Follow the easy 10-step process below to follow the steps and begin building your Life Time Money Flow!

1. Review your personal financial situation.

Before you look for deals, take a look at your financial situation. Do you have funds to invest, or do you require investors? Do you qualify in the event of one of the FHA loans? What about an income-producing commercial or mortgage? What are you able to do to boost your personal financial situation?

2. Select if you would like to concentrate on residential 2 to four units or a smaller commercial property with 5 to thirty units.

It’s easy to focus on both, however it’s crucial to recognize that there are many distinctions between commercial and residential multifamily. If you’re looking into “house hacking” or FHA loans, you’ll have to concentrate on residential. There are a variety of other differences including the process of loan as well as balloon payments and even the exit strategy alternatives.

3. Choose where you’ll be focusing your efforts.

It is estimated that there are 2.25 million multifamily properties across the U.S It’s impossible to be chasing them all. When choosing your market concentrate on four aspects that are: job and employment growth and increase in income, growth in population and numerous big employers.

4. Connect to an agent or broker in your area and local banker.

As you’ve guessed, the path towards a life-long cash flow isn’t one you can take on your own. The two most crucial team members you’ll require include an active and motivated broker/agent who focuses on multi family homes, as well as an individual banker in your area that has discussed loan options with or have an established relationship with. The first member on the team can help you locate opportunities, while the second can help you narrow these deals down.

5. Begin to establish connections with investors who may be interested in investing.

No matter if you believe you need an investor or don’t, I suggest beginning to establish those connections. Keep in mind that you are creating relationships, not just talking about Real Estate! It is crucial to identify the common ground and to build strong, sometimes lasting relationships.

6. Get professional.

One of the biggest errors new investors make is to treat their multifamily ventures as a pastime and not as an enterprise. Don’t start forming an LLC until you’re ready and instead, invest a few dollars and purchase an assortment of business cards. Also, you’ll need to have a basic site on Fiverr.com as well as a free business telephone number through Google Voice.

7. Purchase or construct your owner database for your property.

The proper database of the owner and property is worth its weight in gold. It will serve as a valuable source of mailing direct marketing campaigns, making cold calls and general knowledge of the region. Download the records from the county assessor’s website and can create your list using Excel or make use of a no-cost or low-cost CRM.

8. Make sure you get your first direct mail campaign going out

Direct mail is among the most effective methods to get bargains off the market for any kind or size of real estate, but especially for small multifamily. As I mentioned earlier the majority of the owners are older parents and grandparents, and they’re unlikely to be contacted by them through Facebook or PPC advertisements. I recently spoke with an unmarried couple from Houston who took my suggestion and sent 300 letters. They have also just signed a contract for a 36-unit property that will net them 10k each month.

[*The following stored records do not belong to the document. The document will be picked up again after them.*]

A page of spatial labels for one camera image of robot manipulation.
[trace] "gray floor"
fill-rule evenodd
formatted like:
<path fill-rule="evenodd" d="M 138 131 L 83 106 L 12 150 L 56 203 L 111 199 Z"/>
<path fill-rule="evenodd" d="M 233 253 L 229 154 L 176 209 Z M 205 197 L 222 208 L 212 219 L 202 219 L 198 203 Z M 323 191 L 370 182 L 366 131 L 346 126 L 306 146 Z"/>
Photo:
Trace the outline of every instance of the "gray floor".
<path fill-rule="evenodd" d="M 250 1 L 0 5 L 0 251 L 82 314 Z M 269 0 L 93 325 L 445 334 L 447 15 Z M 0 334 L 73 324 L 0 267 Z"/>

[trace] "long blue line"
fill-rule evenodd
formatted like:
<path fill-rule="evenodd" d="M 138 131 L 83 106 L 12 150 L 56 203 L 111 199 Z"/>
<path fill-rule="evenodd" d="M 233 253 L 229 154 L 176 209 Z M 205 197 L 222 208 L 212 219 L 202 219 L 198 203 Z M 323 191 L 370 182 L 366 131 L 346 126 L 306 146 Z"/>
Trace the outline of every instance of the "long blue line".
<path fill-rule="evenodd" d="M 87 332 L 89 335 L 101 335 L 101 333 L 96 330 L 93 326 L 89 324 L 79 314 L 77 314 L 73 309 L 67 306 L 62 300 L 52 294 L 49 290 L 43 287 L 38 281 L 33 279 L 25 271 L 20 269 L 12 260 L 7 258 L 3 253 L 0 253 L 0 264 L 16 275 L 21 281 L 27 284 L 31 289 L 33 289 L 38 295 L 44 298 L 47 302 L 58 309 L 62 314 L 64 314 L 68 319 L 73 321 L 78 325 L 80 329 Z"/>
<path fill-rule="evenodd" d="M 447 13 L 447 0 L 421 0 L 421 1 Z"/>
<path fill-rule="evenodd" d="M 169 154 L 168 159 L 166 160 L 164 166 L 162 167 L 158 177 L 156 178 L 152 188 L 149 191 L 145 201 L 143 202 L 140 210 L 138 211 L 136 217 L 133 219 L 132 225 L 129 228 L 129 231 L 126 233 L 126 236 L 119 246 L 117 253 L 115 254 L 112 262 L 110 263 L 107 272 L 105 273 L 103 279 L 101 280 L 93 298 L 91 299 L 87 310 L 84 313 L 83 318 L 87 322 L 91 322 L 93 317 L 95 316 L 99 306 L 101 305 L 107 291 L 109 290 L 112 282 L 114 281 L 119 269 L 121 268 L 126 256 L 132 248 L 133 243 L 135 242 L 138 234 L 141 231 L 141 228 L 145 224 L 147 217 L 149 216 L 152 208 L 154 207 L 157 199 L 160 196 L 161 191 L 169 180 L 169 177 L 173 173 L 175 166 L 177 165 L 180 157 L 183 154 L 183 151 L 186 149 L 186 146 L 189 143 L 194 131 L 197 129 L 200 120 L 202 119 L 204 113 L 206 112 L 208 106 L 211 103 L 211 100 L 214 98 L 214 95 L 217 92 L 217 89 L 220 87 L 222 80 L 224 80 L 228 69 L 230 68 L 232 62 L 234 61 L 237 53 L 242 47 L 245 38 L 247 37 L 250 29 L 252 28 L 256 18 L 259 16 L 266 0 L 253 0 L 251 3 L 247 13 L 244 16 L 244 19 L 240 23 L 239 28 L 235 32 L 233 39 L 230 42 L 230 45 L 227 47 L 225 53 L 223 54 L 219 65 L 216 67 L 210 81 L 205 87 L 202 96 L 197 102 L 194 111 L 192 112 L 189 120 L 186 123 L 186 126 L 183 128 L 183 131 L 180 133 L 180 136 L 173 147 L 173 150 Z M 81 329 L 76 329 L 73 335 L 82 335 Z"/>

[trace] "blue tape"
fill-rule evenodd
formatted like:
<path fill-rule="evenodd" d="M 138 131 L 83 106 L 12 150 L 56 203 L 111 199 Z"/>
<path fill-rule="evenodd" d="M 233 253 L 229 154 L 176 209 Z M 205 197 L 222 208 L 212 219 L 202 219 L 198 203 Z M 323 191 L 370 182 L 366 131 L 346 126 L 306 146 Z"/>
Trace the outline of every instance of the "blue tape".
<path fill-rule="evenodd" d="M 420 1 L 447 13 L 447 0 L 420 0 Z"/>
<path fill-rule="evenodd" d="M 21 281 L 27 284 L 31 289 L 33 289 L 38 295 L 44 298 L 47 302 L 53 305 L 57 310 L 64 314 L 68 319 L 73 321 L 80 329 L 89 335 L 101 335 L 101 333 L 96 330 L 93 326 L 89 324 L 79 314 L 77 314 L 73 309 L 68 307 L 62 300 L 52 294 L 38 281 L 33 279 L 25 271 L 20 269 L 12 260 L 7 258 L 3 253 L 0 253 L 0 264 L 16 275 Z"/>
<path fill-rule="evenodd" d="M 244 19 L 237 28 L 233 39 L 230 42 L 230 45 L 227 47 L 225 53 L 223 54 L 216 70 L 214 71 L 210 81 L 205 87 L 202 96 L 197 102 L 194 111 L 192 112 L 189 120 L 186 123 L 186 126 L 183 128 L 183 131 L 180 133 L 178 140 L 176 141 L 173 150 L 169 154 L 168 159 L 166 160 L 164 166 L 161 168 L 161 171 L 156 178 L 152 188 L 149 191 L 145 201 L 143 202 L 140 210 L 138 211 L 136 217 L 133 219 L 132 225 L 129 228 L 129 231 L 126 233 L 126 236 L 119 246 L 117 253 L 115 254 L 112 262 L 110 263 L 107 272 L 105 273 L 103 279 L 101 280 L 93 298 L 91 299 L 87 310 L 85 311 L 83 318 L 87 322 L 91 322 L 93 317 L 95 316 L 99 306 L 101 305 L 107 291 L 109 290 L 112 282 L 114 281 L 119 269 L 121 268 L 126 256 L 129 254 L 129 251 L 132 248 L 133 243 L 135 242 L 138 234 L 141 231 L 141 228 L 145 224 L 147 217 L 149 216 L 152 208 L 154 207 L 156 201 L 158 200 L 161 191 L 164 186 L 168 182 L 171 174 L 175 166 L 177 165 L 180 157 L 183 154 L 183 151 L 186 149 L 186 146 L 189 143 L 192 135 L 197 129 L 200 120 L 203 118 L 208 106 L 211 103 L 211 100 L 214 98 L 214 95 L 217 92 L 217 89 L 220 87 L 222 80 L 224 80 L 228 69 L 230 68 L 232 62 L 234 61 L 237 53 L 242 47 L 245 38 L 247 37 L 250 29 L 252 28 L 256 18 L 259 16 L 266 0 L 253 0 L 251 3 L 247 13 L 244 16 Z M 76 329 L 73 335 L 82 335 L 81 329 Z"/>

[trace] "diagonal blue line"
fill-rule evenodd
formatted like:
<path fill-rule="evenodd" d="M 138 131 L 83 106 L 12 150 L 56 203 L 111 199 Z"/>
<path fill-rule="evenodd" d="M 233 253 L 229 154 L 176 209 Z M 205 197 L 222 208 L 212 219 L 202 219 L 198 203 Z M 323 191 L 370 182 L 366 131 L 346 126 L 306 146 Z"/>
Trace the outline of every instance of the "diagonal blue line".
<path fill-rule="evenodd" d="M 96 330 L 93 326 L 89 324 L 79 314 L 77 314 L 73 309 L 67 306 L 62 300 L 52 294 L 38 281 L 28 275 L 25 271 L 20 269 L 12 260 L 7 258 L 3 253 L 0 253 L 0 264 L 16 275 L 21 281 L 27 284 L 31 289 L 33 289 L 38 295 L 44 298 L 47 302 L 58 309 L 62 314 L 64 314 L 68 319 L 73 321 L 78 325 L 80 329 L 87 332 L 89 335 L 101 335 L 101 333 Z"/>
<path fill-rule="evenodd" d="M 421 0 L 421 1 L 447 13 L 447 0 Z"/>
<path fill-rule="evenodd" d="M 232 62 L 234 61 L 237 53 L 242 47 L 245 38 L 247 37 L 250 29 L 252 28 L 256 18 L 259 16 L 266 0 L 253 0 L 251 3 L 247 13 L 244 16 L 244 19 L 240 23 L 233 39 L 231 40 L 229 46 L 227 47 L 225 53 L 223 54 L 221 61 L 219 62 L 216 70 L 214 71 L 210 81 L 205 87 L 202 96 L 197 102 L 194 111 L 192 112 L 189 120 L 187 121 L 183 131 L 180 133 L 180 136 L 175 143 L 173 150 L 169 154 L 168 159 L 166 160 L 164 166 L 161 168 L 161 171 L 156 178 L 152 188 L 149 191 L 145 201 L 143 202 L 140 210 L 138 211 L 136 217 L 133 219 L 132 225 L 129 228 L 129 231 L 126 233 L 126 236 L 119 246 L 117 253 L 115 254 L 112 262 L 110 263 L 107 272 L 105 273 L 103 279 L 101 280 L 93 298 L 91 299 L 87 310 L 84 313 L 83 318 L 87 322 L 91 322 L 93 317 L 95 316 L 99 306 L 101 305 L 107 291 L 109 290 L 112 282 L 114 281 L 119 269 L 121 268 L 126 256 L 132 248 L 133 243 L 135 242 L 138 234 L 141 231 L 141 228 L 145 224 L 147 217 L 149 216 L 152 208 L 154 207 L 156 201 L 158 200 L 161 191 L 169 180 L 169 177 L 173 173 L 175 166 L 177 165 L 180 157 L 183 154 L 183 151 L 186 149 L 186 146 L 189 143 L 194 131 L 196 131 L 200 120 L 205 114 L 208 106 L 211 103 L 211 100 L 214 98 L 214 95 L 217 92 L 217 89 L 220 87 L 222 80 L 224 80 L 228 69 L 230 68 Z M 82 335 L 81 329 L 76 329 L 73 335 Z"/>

9. Utilize other marketing strategies.

Don’t put all your marketing eggs into one basket! Utilize other strategies to ensure that you have an ongoing flow of deals. Make use of auctions and driving money, Craigslist, and the many other methods to find amazing off-market deals.

10. Practice, practice, practice analyzing deals.

For a small multifamily, you must be an expert in studying both commercial and residential deals. You must be aware that 2 to four unit properties are assessed by comparable sales and that 5 unit and higher properties are valued based on Cap Rate and NOI. One way you can get adept in analyzing deals is do it! Spend your time every day looking over deals and then kicking the tires. Practice, practice, practice!